The Lenox School of Jazz was a summer programme of jazz education from 1957 to 1960, at the Music Barn in Lenox, Massachusetts.

Faculty included Dizzy Gillespie, Jimmy Giuffre, John Lewis, Percy Heath, Larry Ridley, Connie Kay, Jim Hall, Ralph Peña, Max Roach, Willis James, and Kenny Dorham.

Students included Ornette Coleman, Margo Guryan, Dizzy Sal, Jamey Aebersold, David Baker, Paul Bley, Attila Zoller, Lucille Butterman, Terry Hawkeye, Verne Elkins, Cevira Rose, Dale Hillary, and Esther Siegel.

==Scholarships==
A number of scholarships were available.

In late 1957 Herman Lubinsky, head of Savoy Records in Newark, NJ, established a scholarship for full tuition, room and board, and private lesson fees to a promising instrumental student for attendance at the School of Jazz during its second annual session on the grounds of Music Inn, Lenox, Massachusetts, during August, 1958.

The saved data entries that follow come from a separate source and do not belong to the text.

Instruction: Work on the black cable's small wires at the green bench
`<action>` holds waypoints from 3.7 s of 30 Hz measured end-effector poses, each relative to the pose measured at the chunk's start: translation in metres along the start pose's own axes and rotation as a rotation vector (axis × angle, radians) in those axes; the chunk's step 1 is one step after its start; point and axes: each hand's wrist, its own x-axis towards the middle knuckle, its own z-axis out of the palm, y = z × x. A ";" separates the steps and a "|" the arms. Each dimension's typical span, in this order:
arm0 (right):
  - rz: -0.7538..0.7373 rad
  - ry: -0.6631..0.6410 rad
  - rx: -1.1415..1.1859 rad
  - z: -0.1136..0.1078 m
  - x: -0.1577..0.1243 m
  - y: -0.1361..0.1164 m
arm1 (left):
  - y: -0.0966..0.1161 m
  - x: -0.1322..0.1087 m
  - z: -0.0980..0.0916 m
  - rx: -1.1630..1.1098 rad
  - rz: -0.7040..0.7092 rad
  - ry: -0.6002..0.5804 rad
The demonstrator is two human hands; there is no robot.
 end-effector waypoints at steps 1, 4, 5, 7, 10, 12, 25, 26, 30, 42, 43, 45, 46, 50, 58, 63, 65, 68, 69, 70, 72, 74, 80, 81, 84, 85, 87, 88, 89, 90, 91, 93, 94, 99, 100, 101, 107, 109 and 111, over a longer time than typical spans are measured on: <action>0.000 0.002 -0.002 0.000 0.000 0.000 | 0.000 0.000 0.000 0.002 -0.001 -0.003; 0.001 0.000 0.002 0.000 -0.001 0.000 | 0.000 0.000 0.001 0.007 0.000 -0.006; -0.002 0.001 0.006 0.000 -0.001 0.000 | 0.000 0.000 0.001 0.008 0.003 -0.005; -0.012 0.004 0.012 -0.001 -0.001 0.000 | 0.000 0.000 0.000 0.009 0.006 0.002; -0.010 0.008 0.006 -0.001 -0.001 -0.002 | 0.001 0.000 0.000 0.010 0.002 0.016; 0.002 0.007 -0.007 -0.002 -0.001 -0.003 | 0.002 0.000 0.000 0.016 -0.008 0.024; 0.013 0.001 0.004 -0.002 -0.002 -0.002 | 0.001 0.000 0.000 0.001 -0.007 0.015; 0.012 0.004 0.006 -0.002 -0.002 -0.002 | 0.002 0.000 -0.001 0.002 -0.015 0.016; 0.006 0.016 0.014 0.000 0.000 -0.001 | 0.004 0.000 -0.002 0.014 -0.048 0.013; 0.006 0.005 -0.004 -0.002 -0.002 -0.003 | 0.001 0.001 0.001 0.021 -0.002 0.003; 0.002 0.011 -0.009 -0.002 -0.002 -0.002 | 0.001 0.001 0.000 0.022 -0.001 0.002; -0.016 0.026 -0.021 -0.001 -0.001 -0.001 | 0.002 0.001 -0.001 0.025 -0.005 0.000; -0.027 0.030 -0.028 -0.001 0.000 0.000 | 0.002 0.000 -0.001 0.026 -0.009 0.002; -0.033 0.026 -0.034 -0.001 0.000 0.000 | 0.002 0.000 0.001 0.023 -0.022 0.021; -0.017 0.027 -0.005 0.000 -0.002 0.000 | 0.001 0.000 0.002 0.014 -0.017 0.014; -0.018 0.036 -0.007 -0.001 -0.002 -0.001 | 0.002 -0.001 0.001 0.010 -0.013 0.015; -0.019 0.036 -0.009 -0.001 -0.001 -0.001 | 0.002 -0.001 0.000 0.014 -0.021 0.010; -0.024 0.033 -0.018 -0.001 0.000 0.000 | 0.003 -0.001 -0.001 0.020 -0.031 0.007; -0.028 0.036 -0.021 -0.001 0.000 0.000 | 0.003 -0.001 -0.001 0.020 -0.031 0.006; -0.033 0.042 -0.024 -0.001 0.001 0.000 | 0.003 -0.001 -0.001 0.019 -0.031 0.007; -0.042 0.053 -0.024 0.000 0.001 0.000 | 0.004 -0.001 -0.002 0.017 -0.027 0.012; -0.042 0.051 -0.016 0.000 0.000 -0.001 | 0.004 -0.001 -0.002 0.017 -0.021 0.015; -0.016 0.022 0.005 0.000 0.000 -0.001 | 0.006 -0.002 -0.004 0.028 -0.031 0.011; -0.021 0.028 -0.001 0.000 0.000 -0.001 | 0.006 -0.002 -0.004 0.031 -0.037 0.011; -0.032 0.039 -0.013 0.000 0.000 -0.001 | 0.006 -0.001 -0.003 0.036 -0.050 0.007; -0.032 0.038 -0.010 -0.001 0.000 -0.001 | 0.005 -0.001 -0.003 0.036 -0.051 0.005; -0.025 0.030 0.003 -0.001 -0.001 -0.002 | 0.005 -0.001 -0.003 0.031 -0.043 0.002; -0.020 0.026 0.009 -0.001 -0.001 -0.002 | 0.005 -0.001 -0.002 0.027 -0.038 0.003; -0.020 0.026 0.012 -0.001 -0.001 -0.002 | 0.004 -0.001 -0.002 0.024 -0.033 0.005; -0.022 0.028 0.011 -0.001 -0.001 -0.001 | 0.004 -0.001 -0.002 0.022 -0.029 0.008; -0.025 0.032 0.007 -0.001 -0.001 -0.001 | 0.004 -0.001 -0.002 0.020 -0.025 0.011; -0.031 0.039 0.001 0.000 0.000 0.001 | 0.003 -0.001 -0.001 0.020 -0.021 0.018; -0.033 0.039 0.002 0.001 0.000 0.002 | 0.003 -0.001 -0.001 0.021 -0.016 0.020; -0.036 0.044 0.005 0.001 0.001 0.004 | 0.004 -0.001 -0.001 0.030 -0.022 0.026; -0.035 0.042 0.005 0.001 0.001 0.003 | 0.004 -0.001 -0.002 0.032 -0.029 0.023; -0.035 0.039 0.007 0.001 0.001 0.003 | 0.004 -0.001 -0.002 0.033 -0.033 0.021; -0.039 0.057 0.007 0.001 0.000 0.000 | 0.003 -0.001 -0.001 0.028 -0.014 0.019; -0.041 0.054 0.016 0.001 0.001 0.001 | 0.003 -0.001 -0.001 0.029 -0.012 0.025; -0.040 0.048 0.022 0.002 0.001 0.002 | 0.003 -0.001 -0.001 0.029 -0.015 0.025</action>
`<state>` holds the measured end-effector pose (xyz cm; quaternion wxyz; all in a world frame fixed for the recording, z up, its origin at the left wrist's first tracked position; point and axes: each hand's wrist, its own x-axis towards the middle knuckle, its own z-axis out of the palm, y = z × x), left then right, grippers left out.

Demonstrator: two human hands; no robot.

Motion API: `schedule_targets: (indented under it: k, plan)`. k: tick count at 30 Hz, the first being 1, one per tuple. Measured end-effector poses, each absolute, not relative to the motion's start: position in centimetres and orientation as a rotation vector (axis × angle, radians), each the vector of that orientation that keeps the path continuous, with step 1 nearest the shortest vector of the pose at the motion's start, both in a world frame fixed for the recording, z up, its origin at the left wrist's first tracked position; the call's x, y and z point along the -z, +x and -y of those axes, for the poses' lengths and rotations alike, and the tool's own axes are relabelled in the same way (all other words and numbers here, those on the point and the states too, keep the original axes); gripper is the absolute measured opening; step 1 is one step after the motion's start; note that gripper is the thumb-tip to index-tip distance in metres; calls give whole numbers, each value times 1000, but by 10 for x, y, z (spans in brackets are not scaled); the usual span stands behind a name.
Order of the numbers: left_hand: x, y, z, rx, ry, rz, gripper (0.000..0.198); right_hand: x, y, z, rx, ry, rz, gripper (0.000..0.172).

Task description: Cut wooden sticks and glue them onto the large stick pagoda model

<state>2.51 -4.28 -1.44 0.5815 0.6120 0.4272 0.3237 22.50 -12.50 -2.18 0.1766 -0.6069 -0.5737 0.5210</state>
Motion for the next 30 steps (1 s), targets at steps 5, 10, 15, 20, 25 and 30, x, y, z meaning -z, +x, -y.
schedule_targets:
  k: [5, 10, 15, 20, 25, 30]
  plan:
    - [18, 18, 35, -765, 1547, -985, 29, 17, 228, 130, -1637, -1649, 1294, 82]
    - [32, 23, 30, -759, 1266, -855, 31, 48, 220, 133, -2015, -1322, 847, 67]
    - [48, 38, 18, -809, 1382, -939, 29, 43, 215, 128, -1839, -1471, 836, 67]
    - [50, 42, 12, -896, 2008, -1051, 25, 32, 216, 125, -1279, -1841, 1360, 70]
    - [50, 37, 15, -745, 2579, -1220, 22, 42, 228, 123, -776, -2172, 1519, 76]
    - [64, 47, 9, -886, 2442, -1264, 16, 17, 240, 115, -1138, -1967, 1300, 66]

In 1959 the F. & M. Schaefer Brewing Company awarded the Shafer Scholarships to John Keyser, Paul Cohen, Steve Kuhn, Dave Mackay, Ian Underwood, Tony Greenwald and Herb Gardner. R.J. Schaefer III presented the scholarships.

==Discography==
- The Lenox Jazz School Concert - August 29, 1959 with Ornette Coleman, Don Cherry, Kenny Dorham, Jimmy Giuffre, Ian Underwood, Gunther Schuller, Gary McFarland, Attila Zoller, Steve Kuhn, Ran Blake, Larry Ridley (Fresh Sound)

==Bibliography==
- Jeremy Yudkin: The Lenox School of Jazz - A Vital Chapter in the History of American Music and Race Relations. ISBN 0-9789089-1-0.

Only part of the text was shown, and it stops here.